The various asanas involved in Yoga help you to transform into a better self.
You achieve self-actualization through different, controlled breathing exercises, stretching, and meditation.
Yoga can help you change, even enhance, your physical and mental capacity, while preparing your body and mind for long-term health.
Yoga doesn’t take a heavy toll on your body. Through Yoga, you focus on increasing your capabilities gradually, slowly, and steadily over time. Even when trying to perfect an asana, you go through different stages.
For example, you may be unable to touch your toes in the forward-bend pose on the very first day. But, you get closer to touching it by at least a centimeter if not an inch, every day.
That’s the beauty of Yoga.
Instead of forcing you to do something now, it relies on your body’s own capabilities to achieve the goal progressively through consistent practice.
The Benefits Of Doing Yoga
Yoga does have several physical and mental health benefits.
Do you want to know the instant and long-term physical benefits that you can expect by practicing Yoga?
Read on to find out.
1. Enhanced flexibility
The different yoga poses may look difficult at first, but over time, they’ll become easy for you.
It comes as a result of your muscles and overall body relaxing and loosening up.
Most body aches are caused due to tight muscles and inflexibility.
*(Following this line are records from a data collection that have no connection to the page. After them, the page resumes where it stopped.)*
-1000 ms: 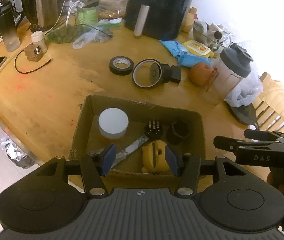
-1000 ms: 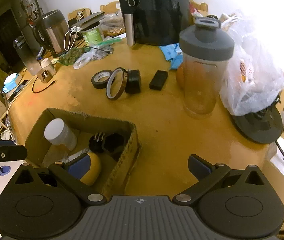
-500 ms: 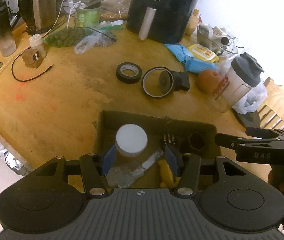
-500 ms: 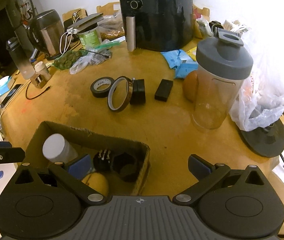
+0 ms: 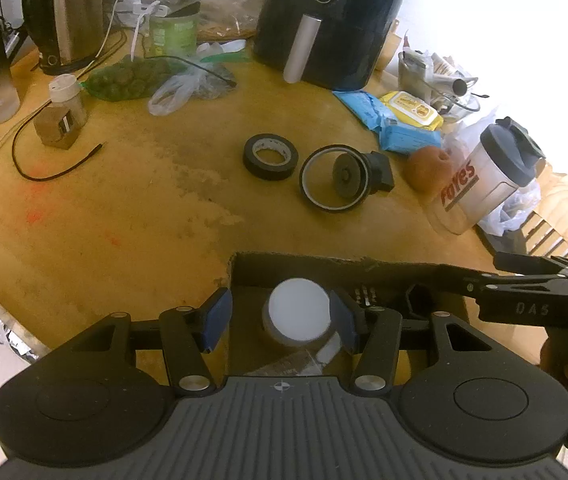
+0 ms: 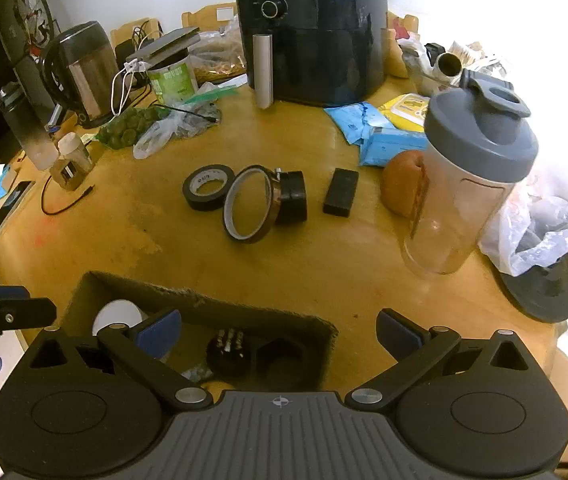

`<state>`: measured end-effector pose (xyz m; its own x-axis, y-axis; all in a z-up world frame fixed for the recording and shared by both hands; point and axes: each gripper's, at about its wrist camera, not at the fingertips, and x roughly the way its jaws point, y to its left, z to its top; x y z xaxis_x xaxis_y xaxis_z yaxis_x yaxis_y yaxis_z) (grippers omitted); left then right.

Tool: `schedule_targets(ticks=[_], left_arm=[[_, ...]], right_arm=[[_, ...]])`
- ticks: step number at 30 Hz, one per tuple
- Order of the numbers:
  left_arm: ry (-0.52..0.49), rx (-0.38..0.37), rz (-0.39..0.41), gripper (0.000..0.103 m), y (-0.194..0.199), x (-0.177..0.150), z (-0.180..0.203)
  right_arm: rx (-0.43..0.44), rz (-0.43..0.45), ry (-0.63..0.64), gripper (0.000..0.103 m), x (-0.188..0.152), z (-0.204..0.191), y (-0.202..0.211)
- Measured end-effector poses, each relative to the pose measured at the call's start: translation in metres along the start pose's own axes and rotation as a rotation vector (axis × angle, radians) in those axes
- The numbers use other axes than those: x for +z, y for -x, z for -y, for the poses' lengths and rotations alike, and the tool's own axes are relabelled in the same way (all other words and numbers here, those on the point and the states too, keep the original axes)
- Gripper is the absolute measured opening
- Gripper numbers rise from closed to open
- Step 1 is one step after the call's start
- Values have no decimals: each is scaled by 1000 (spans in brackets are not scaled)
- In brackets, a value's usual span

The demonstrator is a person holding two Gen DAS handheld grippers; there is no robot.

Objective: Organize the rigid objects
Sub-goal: 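Withdraw both open tools from the box, then move the right tool to the amber-edged tape ring and close on it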

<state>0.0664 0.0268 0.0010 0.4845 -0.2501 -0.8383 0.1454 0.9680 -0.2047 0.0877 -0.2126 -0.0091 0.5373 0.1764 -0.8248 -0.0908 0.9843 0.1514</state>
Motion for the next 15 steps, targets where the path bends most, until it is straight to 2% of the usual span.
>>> schedule_targets(ticks=[15], left_arm=[[-5, -25, 4, 53, -11, 16, -25]], right_arm=[[-46, 9, 43, 101, 32, -18, -28]])
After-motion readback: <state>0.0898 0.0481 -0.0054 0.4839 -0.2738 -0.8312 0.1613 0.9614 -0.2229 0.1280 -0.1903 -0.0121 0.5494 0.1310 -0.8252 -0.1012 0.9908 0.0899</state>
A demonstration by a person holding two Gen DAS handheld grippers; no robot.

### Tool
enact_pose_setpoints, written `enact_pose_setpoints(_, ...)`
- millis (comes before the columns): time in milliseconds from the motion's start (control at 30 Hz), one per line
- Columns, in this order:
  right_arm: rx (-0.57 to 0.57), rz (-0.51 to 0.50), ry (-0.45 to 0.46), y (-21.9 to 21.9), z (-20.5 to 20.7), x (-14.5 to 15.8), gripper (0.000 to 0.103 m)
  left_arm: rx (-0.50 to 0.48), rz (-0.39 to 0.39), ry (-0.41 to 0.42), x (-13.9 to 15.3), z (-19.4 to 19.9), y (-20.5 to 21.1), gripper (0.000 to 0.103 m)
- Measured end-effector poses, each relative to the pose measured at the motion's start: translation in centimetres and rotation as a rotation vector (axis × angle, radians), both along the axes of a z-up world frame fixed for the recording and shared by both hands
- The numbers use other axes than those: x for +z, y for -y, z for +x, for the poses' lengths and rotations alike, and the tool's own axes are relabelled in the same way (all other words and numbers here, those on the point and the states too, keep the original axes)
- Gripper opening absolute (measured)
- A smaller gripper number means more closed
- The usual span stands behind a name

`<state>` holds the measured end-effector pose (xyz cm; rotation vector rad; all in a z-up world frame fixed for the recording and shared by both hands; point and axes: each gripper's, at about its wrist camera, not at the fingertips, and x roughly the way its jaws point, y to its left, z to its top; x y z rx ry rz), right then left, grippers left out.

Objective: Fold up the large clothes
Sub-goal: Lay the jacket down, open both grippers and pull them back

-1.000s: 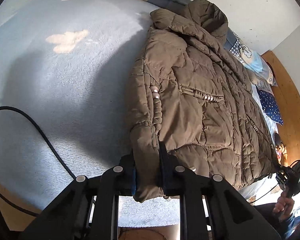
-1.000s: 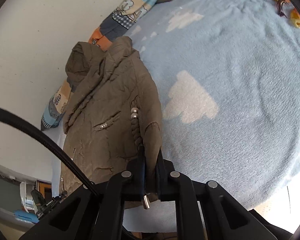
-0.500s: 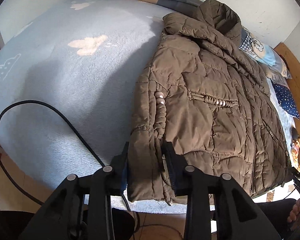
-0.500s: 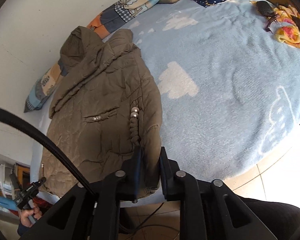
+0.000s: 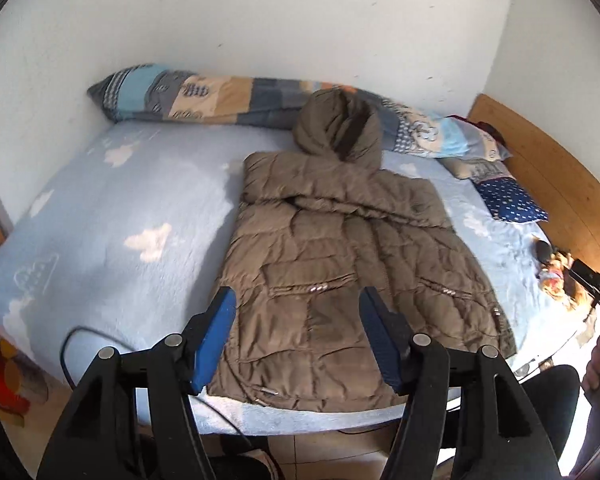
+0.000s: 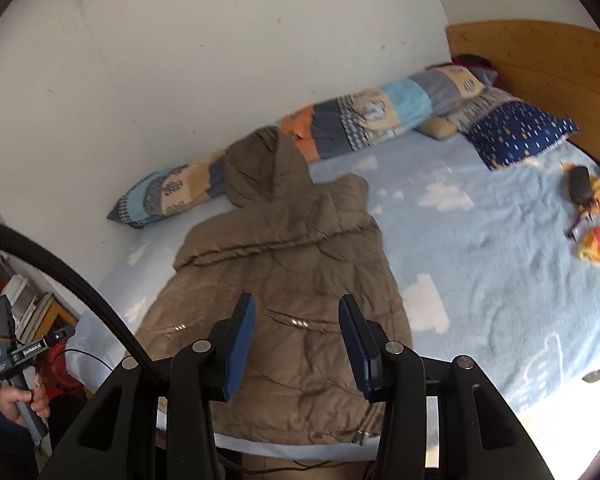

Stiffness also causes poor posture.
However, regularly practicing yoga can bring relief to various body aches and pains.
2. Increased muscle strength
Strong muscles offer protection from conditions like arthritis and back pain and yoga aims at building this strength from within.
It’s not limited to heavy lifting at the gym, which causes even more stiffness in your body.
Yoga balances strength with flexibility in the muscles helping you achieve healthy strength.
3. Correction of Posture
It’s a fact that when the head is balanced over an erect spine, the neck and back muscles experience much less strain than compared to when it’s tilted or moved a few inches away from the spine.
Besides, fatigue isn’t the only issue.
Poor posture also causes neck, back, and various other muscles and joint problems. If not corrected these poor postures can also cause degenerative arthritis of the spine.
Yoga with its various asanas ensures that every bone and muscle in your body is stretched to its maximum capacity in the right way.
It helps you get the movement you need that you otherwise can’t achieve through your day-to-day activities.
My favorite yoga instructor to follow is Yoga with Adriene.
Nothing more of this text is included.